For a discrete random variable $X$ taking non-negative integer values $0, 1, 2, \ldots$ , the probability generating function is the expectation of $t^X$ :

$G_X(t) = E(t^X) = \sum_{r=0}^{\infty} P(X = r)\, t^r = P(X{=}0) + P(X{=}1)\,t + P(X{=}2)\,t^2 + \cdots$

This is a power series in the dummy variable $t$ whose coefficient of $t^r$ is exactly $P(X = r)$ . Because the probabilities sum to $1$ , the series certainly converges for $|t| \le 1$ , and $G_X(t)$ is finite there. The variable $t$ has no meaning of its own — it is a bookkeeping device that lets calculus extract information about $X$ .

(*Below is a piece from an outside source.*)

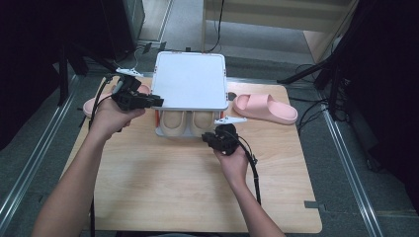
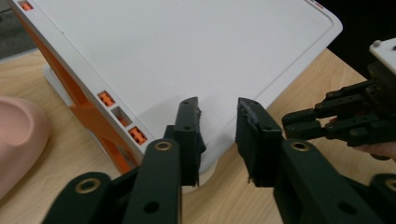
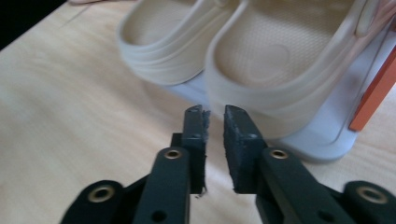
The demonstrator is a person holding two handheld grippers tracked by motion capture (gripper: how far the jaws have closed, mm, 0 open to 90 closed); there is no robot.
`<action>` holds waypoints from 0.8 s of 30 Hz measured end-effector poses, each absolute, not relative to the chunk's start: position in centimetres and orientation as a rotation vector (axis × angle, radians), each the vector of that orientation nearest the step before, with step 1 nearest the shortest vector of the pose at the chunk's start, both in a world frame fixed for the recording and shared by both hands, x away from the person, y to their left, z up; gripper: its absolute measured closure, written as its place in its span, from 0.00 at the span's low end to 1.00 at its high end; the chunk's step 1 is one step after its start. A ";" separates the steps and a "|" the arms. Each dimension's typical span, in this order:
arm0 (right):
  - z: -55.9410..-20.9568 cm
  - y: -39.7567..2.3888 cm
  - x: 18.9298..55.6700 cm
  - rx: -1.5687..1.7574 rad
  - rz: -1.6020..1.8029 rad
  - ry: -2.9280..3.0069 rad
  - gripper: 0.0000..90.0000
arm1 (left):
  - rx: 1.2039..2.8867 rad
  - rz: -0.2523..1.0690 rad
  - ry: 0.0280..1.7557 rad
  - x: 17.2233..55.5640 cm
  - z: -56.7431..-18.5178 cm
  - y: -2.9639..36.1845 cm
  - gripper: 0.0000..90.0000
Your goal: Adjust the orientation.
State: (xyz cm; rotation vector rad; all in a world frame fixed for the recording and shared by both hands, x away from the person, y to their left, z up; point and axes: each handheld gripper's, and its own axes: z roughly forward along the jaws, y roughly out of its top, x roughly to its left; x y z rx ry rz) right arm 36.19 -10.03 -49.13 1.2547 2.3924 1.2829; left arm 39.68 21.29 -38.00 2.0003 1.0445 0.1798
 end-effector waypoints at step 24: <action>-46.8 -16.3 30.6 1.056 1.417 2.427 0.53 | 1.997 0.232 1.068 36.7 -36.9 24.4 0.43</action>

For example, a variable with $P(X = 0) = 0.2$ , $P(X = 1) = 0.5$ , $P(X = 2) = 0.3$ has PGF $G_X(t) = 0.2 + 0.5t + 0.3t^2$ — you simply read the probabilities off as the coefficients, and conversely. A finite distribution gives a polynomial PGF; an infinite distribution (geometric, Poisson) gives an infinite series, which can often be summed into closed form. The whole power of the method is that operations on the random variable (taking expectations, adding independent copies) become algebraic operations on these series.

Recovering Probabilities

Because $G_X(t)$ is a power series with $P(X = r)$ as the coefficient of $t^r$ , the probabilities are its Maclaurin coefficients — exactly the series machinery of the pure modules. Differentiating $r$ times and setting $t = 0$ isolates the $r$ th coefficient:

$P(X = r) = \frac{G_X^{(r)}(0)}{r!}.$

In particular, evaluating low derivatives at $t = 0$ :

$P(X = 0) = G_X(0), \qquad P(X = 1) = G_X'(0), \qquad P(X = 2) = \frac{G_X''(0)}{2}.$

Two universal checks follow immediately: $G_X(1) = \sum_r P(X = r) = 1$ always (the probabilities sum to one), and $G_X(0) = P(X = 0)$ (only the constant term survives at $t = 0$ ). Contrast the two special points: $t = 0$ yields probabilities, $t = 1$ yields moments — never confuse them.

Standard PGFs

Distribution	PGF $G_X(t)$
$\text{Bernoulli}(p)$	$1 - p + pt = q + pt$
$B(n, p)$	$(q + pt)^n$
$\text{Geometric}(p)$ (starting from 1)	$\frac{pt}{1 - qt}$ , $
$\text{Po}(\lambda)$	$e^{\lambda(t - 1)}$

Derivation for the binomial. A binomial is a sum of $n$ independent Bernoulli $(p)$ trials, each with PGF $q + pt$ (since $E(t^X) = q\cdot t^0 + p\cdot t^1$ ). By the product rule (below), the binomial PGF is the $n$ -fold product. Directly from the definition, using the binomial theorem:

$G_X(t) = \sum_{r=0}^{n}\binom{n}{r}p^r q^{n-r}\, t^r = \sum_{r=0}^{n}\binom{n}{r}(pt)^r q^{n-r} = (q + pt)^n.$

Derivation for the Poisson. Here the exponential series $e^x = \sum_{r\ge 0} x^r/r!$ does the work:

$G_X(t) = \sum_{r=0}^{\infty} \frac{e^{-\lambda}\lambda^r}{r!}\, t^r = e^{-\lambda} \sum_{r=0}^{\infty} \frac{(\lambda t)^r}{r!} = e^{-\lambda}\cdot e^{\lambda t} = e^{\lambda(t-1)}.$

These four PGFs (Bernoulli, binomial, geometric, Poisson) are worth knowing by heart; every other result in this lesson is obtained by differentiating or multiplying them. Notice the structural echoes: the Bernoulli $q + pt$ is the binomial with $n = 1$ , and the binomial $(q+pt)^n$ is its $n$ th power — a first glimpse of the product rule. The geometric's PGF is a rational function (an infinite series summed in closed form), reflecting its infinite support $\{1, 2, \ldots\}$ ; the Poisson's is a transcendental exponential, reflecting its infinite support $\{0, 1, 2, \ldots\}$ with rapidly decaying probabilities.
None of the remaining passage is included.